The discography of American rapper the Game consists of 11 studio albums, six compilation albums, two soundtrack albums, 15 mixtapes, 31 singles (including 15 as a featured artist) and 39 music videos. His music has been released on major record labels Interscope Records, Geffen Records and DGC Records, along with subsidiaries Aftermath Entertainment and G-Unit Records, including independent record labels Get Low Recordz and Fast Life Music, Inc. Records which has released some of his early material.

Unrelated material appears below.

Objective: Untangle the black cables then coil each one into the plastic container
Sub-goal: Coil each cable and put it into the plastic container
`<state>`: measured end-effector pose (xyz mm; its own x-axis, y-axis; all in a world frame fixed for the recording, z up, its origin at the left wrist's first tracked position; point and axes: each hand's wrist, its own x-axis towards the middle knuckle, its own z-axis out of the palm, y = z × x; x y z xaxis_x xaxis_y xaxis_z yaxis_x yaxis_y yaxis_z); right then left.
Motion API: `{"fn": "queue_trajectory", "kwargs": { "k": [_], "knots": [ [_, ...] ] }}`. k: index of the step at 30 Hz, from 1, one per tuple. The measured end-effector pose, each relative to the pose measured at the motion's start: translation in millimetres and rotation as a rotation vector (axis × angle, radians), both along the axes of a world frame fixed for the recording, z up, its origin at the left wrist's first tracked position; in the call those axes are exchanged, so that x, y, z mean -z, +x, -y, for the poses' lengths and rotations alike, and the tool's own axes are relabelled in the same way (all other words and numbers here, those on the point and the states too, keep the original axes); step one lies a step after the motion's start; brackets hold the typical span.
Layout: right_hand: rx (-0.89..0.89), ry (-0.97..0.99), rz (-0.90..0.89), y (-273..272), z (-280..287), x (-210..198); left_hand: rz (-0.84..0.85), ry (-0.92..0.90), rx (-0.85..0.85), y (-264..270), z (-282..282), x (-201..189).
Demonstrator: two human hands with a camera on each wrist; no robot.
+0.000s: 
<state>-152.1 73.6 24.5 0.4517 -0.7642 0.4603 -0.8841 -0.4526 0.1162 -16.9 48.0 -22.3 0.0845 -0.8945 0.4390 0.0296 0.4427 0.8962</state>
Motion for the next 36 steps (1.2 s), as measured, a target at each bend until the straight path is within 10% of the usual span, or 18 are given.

The Game's major label debut album, The Documentary, was released in January 2005 and it produced five singles, including the two US Billboard Hot 100 top five singles "How We Do" and "Hate It or Love It", with rapper 50 Cent in which both singles reached gold sales status. The other three singles include "Westside Story" with rapper 50 Cent, "Dreams" and "Put You on the Game". The album reached number one in the US, and shipped over 2 million copies and was certified double platinum by the Recording Industry Association of America (RIAA). After the album's release the Game was considered to be a driving force in reviving and bringing back the West Coast hip hop scene, which had been overshadowed by artists from the East and South. The Game was nominated for two 2006 Grammy Awards: Grammy Award for Best Rap Song and Grammy Award for Best Rap Performance by a Duo or Group for the hit single "Hate It or Love It".

After the Game had a falling out from Aftermath Entertainment and G-Unit Records, he retained his deal with Interscope Records while merely swapping roofs with subsidiary, Geffen Records. The Game's second album, Doctor's Advocate, debuted at number one on the US Billboard 200 albums chart making it his second number one album in a row, also making it another commercial success with shipping just under 358,000 sales in its first week. Doctor's Advocate produced three singles "It's Okay (One Blood)" with reggae singer Junior Reid, "Let's Ride" and "Wouldn't Get Far" with rapper Kanye West. The album was set out by the Game to prove that he was still able to make good music and be a successful artist as he did on The Documentary without the help of Dr. Dre or 50 Cent.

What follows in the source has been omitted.